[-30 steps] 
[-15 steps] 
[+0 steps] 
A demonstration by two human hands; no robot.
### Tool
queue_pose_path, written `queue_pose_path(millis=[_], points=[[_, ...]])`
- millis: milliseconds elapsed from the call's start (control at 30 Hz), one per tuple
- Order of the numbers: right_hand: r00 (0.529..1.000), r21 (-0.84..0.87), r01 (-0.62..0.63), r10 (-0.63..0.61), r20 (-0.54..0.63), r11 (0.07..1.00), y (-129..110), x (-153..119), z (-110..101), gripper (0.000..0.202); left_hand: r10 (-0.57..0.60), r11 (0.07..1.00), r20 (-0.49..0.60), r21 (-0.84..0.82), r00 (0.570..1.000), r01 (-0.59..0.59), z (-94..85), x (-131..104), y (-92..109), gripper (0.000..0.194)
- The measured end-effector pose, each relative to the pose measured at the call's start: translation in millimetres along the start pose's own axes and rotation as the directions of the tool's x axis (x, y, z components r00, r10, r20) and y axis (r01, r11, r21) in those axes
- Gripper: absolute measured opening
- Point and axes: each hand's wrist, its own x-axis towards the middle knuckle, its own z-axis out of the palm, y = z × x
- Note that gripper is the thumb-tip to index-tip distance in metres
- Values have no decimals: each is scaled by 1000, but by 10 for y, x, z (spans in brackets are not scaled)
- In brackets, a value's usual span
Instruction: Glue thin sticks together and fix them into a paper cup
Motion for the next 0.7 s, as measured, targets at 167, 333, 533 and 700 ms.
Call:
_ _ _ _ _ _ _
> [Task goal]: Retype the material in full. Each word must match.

> [Exercise result]:
[-30 steps] 
[-15 steps] 
[+0 steps] 
A demonstration by two human hands; no robot.
### Tool
queue_pose_path, written `queue_pose_path(millis=[_], points=[[_, ...]])`
- millis: milliseconds elapsed from the call's start (control at 30 Hz), one per tuple
- Order of the numbers: right_hand: r00 (0.529..1.000), r21 (-0.84..0.87), r01 (-0.62..0.63), r10 (-0.63..0.61), r20 (-0.54..0.63), r11 (0.07..1.00), y (-129..110), x (-153..119), z (-110..101), gripper (0.000..0.202); left_hand: r10 (-0.57..0.60), r11 (0.07..1.00), r20 (-0.49..0.60), r21 (-0.84..0.82), r00 (0.570..1.000), r01 (-0.59..0.59), z (-94..85), x (-131..104), y (-92..109), gripper (0.000..0.194)
- The measured end-effector pose, each relative to the pose measured at the call's start: translation in millimetres along the start pose's own axes and rotation as the directions of the tool's x axis (x, y, z components r00, r10, r20) and y axis (r01, r11, r21) in those axes
- Gripper: absolute measured opening
- Point and axes: each hand's wrist, its own x-axis towards the middle knuckle, its own z-axis out of the palm, y = z × x
- Note that gripper is the thumb-tip to index-tip distance in metres
- Values have no decimals: each is scaled by 1000, but by 10 for y, x, z (spans in brackets are not scaled)
- In brackets, a value's usual span
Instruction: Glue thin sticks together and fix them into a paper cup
Motion for the next 0.7 s, as measured, targets at 167, 333, 533 and 700 ms.
Call:

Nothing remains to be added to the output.